The system also emphasizes security, with full encryption and seamless integration across existing enterprise hardware and open-source ecosystems, allowing for flexible AI deployment.
According to Tina Tarquinio, Vice President of Product Management and Design for IBM Z, the z17 has been in development for five years, predating the 2022 surge in interest around generative AI.
Tarquinio noted that extensive customer input—over 2,000 hours of research and interviews with more than 100 enterprise clients—helped shape the design, with common themes emerging around the need for enhanced performance, AI acceleration, and long-term flexibility.
At launch, the z17 will support 48 IBM Spyre AI accelerator chips, with plans to increase capacity to 96 within the first year.
This expansion is intended to accommodate increasingly complex and resource-intensive AI models. IBM has emphasized that the system includes built-in overhead to allow for future AI advancements, including larger local memory footprints and newer processing requirements.
Energy efficiency is a key component of the z17’s design. IBM reports that the system delivers 7.5 times the AI acceleration of the z16 while using 5.5 times less energy compared to similar platforms handling multi-model workloads.
This balance of performance and energy efficiency may appeal to organizations seeking to scale AI operations without proportionally increasing energy consumption or operational costs.
Introduction of the IBM Spyre AI Accelerator
The Spyre AI Accelerator plays a central role in expanding the z17’s AI capabilities.
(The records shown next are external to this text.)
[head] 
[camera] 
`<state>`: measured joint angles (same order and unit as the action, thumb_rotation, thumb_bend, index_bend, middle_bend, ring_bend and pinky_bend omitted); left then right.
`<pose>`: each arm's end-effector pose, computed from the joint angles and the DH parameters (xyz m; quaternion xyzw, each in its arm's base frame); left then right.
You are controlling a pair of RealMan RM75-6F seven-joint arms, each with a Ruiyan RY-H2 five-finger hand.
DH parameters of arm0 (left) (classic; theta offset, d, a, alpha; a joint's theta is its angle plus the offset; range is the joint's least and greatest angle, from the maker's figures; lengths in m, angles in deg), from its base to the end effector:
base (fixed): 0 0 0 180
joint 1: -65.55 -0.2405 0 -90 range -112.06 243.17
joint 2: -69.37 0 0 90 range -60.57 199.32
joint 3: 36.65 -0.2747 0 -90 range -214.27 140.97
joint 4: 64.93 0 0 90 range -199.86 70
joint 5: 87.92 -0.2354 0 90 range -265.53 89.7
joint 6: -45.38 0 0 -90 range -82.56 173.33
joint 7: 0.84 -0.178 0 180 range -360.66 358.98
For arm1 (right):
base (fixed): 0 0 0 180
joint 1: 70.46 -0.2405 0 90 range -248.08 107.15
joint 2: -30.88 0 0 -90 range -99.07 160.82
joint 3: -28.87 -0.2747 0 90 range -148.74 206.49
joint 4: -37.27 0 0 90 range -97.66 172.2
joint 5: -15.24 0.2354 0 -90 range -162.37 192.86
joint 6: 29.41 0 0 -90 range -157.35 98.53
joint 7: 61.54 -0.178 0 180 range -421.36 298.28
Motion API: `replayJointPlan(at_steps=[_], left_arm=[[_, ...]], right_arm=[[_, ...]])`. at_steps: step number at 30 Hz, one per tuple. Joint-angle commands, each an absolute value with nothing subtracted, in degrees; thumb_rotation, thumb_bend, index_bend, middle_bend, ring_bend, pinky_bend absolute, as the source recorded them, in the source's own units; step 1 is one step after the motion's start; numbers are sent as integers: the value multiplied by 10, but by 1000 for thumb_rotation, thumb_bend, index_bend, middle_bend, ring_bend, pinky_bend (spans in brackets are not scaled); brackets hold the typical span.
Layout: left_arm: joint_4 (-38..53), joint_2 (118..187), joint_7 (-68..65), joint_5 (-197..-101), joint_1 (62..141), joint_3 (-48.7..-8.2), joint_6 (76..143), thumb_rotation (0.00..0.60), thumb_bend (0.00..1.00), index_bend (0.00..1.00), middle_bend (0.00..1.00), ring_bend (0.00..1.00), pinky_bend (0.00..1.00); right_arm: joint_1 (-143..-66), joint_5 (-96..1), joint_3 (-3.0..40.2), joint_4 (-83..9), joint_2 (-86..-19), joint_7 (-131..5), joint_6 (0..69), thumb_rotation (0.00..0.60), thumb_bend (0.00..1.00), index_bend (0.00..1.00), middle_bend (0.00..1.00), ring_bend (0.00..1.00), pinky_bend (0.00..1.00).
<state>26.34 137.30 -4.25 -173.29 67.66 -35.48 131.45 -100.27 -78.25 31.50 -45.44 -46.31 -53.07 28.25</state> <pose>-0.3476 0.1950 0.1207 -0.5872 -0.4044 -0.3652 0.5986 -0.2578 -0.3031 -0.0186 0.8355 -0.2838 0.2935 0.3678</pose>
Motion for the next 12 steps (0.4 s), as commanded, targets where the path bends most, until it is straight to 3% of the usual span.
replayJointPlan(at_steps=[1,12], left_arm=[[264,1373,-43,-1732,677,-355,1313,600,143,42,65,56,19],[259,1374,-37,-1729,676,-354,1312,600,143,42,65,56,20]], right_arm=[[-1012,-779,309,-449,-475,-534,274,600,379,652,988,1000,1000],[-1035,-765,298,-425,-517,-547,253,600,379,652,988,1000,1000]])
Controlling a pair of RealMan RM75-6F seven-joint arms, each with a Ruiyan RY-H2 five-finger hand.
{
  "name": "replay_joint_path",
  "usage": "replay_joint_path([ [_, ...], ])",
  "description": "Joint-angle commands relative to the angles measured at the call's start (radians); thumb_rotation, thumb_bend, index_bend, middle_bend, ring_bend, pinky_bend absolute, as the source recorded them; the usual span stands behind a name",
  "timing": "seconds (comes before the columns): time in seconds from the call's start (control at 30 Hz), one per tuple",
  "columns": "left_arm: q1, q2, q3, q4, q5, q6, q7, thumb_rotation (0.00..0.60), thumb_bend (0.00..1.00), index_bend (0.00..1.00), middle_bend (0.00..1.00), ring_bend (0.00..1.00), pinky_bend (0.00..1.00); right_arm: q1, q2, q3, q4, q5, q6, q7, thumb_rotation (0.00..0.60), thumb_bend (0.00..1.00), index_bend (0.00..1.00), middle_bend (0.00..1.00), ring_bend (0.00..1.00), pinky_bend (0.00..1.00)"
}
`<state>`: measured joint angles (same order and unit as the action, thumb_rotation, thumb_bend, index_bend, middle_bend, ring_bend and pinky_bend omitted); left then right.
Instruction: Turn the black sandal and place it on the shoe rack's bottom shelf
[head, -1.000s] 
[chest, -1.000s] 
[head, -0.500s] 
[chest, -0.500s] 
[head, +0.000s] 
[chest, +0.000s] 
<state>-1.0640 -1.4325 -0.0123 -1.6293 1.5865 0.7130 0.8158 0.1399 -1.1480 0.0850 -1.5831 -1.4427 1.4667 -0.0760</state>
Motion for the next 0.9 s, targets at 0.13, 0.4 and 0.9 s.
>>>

Each Spyre chip features 32 AI-specific cores and supports up to 1TB of memory.
These chips are engineered for handling complex tasks such as generative AI and large language models. Up to eight Spyre cards can be installed in a single I/O drawer, delivering significant computational power with a power consumption of no more than 75W per card.
Integrated DPU for Enhanced Data Processing
The Telum II processor also introduces an integrated Data Processing Unit (DPU) designed for I/O acceleration. This integration enhances performance for data-intensive applications by speeding up complex networking and storage protocols.
The DPU supports a 50% increase in I/O density compared to previous generations, enabling better scalability and more efficient data throughput within the system.
Scalability Through Ensemble AI Architecture
The combined use of Telum II processors and Spyre Accelerators allows the z17 to support ensemble AI approaches, where multiple models are integrated to boost accuracy and resilience.
This architecture ensures the z17 can scale with increasing AI complexity while maintaining robust performance and operational efficiency.
Although IBM has not released pricing information, the z17 will be generally available starting June 8.